Os produtos afetados são o azeite extravirgem Vale dos Vinhedos, a polpa de morango da marca De Marchi, o champignon em conserva da marca Imperador e o molho de alho da marca Qualitá. Cada item apresentou um problema específico, que vai desde falhas na rotulagem até a presença de substâncias em quantidade acima do permitido.

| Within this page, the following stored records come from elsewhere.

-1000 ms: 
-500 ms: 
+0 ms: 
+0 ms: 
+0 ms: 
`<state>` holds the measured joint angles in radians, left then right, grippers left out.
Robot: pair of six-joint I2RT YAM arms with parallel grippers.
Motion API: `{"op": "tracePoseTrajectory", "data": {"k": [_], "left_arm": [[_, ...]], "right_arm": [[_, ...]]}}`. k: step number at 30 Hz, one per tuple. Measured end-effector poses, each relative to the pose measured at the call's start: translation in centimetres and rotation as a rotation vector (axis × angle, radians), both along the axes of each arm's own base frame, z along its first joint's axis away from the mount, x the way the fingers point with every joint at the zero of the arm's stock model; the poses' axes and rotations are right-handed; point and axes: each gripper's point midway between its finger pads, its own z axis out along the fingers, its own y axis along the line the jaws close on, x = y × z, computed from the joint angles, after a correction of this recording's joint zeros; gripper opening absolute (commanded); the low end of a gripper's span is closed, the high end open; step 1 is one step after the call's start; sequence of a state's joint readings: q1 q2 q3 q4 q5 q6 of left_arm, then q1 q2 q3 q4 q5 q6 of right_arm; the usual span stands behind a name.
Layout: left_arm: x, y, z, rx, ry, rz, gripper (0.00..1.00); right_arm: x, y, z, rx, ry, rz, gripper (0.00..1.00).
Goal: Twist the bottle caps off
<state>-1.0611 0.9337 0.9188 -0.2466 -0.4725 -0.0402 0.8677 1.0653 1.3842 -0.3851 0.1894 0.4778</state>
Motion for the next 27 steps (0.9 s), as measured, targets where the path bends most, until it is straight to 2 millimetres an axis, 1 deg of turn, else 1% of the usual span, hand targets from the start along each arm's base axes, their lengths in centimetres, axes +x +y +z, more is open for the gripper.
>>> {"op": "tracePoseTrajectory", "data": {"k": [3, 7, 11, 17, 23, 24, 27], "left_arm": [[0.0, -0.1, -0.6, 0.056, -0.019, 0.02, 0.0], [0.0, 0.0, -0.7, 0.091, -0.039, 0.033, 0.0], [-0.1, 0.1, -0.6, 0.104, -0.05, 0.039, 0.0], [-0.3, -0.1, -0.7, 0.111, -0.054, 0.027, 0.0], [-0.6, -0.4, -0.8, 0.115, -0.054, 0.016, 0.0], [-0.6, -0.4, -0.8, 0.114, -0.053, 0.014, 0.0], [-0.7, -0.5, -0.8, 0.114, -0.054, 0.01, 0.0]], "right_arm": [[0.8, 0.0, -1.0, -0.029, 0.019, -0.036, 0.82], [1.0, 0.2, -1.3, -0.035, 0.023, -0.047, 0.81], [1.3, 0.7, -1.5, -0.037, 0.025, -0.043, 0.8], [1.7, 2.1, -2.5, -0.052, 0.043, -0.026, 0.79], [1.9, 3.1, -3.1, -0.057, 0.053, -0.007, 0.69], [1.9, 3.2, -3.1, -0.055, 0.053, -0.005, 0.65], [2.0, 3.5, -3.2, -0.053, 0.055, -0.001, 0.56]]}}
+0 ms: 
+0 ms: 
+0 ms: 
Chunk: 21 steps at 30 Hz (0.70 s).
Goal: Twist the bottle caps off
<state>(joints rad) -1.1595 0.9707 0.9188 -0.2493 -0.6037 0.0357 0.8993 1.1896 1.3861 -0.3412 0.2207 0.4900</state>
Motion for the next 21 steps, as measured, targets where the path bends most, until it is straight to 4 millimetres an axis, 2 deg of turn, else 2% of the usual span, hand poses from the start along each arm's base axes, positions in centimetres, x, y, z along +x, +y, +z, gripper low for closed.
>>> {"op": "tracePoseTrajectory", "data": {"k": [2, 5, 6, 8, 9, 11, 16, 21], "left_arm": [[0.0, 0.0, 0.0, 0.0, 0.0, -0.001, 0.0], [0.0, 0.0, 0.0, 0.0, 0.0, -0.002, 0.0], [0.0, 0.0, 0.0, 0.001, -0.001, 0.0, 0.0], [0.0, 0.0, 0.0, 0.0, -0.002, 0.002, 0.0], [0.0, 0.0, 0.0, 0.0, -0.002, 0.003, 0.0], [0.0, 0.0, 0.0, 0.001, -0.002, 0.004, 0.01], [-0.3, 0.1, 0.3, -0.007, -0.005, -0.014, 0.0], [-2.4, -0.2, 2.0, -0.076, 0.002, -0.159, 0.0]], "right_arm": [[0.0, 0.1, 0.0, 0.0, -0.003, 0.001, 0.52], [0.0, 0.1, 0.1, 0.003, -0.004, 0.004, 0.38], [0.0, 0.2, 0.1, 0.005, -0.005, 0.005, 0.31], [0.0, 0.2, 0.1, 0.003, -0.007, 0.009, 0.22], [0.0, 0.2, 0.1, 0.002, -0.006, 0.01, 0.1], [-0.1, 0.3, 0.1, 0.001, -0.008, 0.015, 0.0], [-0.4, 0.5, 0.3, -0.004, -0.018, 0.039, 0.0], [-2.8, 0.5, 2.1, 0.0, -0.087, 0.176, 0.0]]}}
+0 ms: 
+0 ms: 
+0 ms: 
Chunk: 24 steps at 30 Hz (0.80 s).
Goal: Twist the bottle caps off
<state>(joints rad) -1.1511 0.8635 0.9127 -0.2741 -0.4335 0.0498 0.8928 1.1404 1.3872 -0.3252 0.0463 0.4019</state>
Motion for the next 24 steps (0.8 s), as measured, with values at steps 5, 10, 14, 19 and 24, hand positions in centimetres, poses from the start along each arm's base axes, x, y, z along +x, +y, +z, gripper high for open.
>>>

As medidas determinadas pela Anvisa variam entre a suspensão da comercialização, o recolhimento dos lotes e, em um caso, a apreensão total dos produtos. No caso do azeite extravirgem Vale dos Vinhedos, a agência determinou a apreensão de todos os produtos importados por uma distribuidora específica, pois a origem do alimento é desconhecida. As análises físico-químicas e de rotulagem também apresentaram resultados negativos.
A polpa de morango De Marchi, do lote 09437-181, teve a comercialização suspensa. O laudo do Lacen/SC apontou a presença de matérias estranhas no produto, indicando que ele não está apto para consumo humano e exigindo seu recolhimento imediato.
Já o champignon Imperador e o molho de alho Qualitá apresentaram excesso de dióxido de enxofre (SO₂), um conservante. No molho de alho, a concentração encontrada foi de 20,4 mg/kg, valor que ultrapassa o limite estabelecido. O dióxido de enxofre em doses elevadas pode causar reações alérgicas, dificuldades respiratórias e irritações no estômago.
A Anvisa orienta os consumidores que possuírem produtos dos lotes citados a não consumi-los. A recomendação é entrar em contato com o Serviço de Atendimento ao Consumidor (SAC) das respectivas fabricantes para pedir a substituição do item ou o reembolso, conforme previsto no Código de Defesa do Consumidor.
A agência reforça a importância da vigilância constante sobre a indústria de alimentos. O cumprimento das normas de fabricação é necessário para garantir que os produtos não ofereçam riscos à saúde da população.